Craving sugar because of your past is something that must be overcome psychologically, and unfortunately that’s as much as science can tell us at this point. However, it’s somewhat rare for that to be the only reason I really want that mocha instead of black coffee when I’m having a rough day.
The blanket reason seems to be adrenal fatigue. If you haven’t had enough sleep–be that because of too full a schedule, or laying awake worrying about things–or are spending too much time feeling “rushed” or pressured, often times your body will turn to an outside source of energy to keep you awake. Blood sugar spikes do this quite well, especially since our body conveniently forgets that we will, inevitably, have a blood sugar crash, which will only make it all worse.

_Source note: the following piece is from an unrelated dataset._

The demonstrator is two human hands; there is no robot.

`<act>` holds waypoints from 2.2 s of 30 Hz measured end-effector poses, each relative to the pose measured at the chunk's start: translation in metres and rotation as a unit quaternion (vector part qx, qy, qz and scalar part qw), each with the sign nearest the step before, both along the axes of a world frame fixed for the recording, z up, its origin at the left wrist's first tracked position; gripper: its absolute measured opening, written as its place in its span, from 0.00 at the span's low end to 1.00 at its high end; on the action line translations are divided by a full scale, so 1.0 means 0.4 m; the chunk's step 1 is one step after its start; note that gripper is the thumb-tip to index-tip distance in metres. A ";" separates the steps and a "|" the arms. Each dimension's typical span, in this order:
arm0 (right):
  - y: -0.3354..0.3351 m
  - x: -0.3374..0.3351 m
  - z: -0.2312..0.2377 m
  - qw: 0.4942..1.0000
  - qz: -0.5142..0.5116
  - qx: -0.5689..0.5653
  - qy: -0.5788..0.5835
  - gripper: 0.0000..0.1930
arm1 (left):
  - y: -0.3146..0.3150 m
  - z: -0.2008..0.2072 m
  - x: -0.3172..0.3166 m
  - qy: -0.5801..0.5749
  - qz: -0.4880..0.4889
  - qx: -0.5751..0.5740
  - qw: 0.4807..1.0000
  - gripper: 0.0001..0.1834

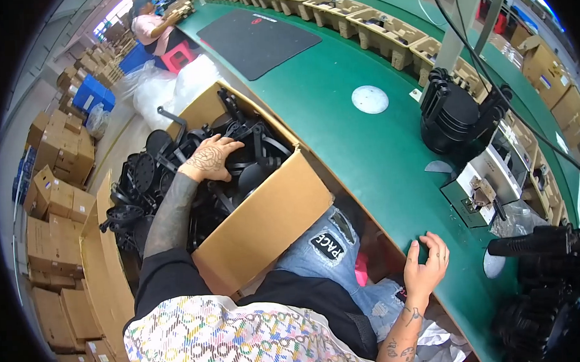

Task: The person assembles plastic housings and metal plates for electronic devices by hand, securing them together with screws using an electric screwdriver.

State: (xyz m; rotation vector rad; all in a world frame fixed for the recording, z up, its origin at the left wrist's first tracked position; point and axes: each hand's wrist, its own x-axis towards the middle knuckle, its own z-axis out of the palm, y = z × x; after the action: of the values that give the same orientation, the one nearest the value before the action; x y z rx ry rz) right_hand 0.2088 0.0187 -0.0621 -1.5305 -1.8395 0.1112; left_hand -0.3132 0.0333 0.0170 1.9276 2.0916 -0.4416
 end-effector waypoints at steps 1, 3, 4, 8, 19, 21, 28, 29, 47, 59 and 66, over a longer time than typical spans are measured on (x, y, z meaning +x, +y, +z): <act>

Next time you’re craving something very sugary (not fatty, so think something along the lines of hard candy), stop and evaluate how tired you are, physically and emotionally. If “exhausted” is an adjective you’d assign to yourself, perhaps try finding a quiet corner and relaxing/take a nap (guide to timing your nap) before you dig in, and see if you don’t feel better.
Why Am I Craving Fat?
This answer is rooted more in evolution, but isn’t entirely unlike our desire for sugar or carbohydrates.
Think about how a human’s day went before the agricultural revolution: We use up a lot of calories for our size because of our brain, so, in order to supply those calories, humans evolved to eat mostly dead animals. In order to survive, they hunted. If the hunt was unsuccessful, they went hungry. If they went hungry for too long, they died.
For this reason, we developed a preference for fatty animals, and our bodies have adapted to process both animal fats and proteins exceptionally. Our bodies can be fueled entirely on these two food sources (given that the animals had a natural diet and thus have nutrient rich flesh, which unfortunately is usually not the case today).
When a hunt was successful, those who helped were most likely physically spent, and eating the best parts, especially on the outside of the animal, was their reward. This is the theory behind why we crave it during stressful times: eating fat signals to our brain that we will not starve.
This video explains it well, though I do not completely condone taking chunks out of a stick of butter (I can’t really argue why it’s bad, it’s just … icky. If that’s your thing though…). Warning: this is an advertisement, but it is factually correct: Eat More Butter from Tiny Falcon on Vimeo.
I hope that this post explained a little bit about how brains work in the face of delicious treats, and maybe I helped someone out there.
As always, for any craving, I’m a big advocate of drinking a 16+ oz glass of cold water first. I also think distraction works amazingly well. If you have a computer in front of you, pick your poison; at a party, my favorite thing to do is try to remember every word to a song, or start a conversation with someone about a very engaging topic. Being alone is always the hardest, but is also usually the only time you can nap if you feel that’s why you’re feeling peckish.
How do you combat your cravings?
What do you crave when you’re stressed?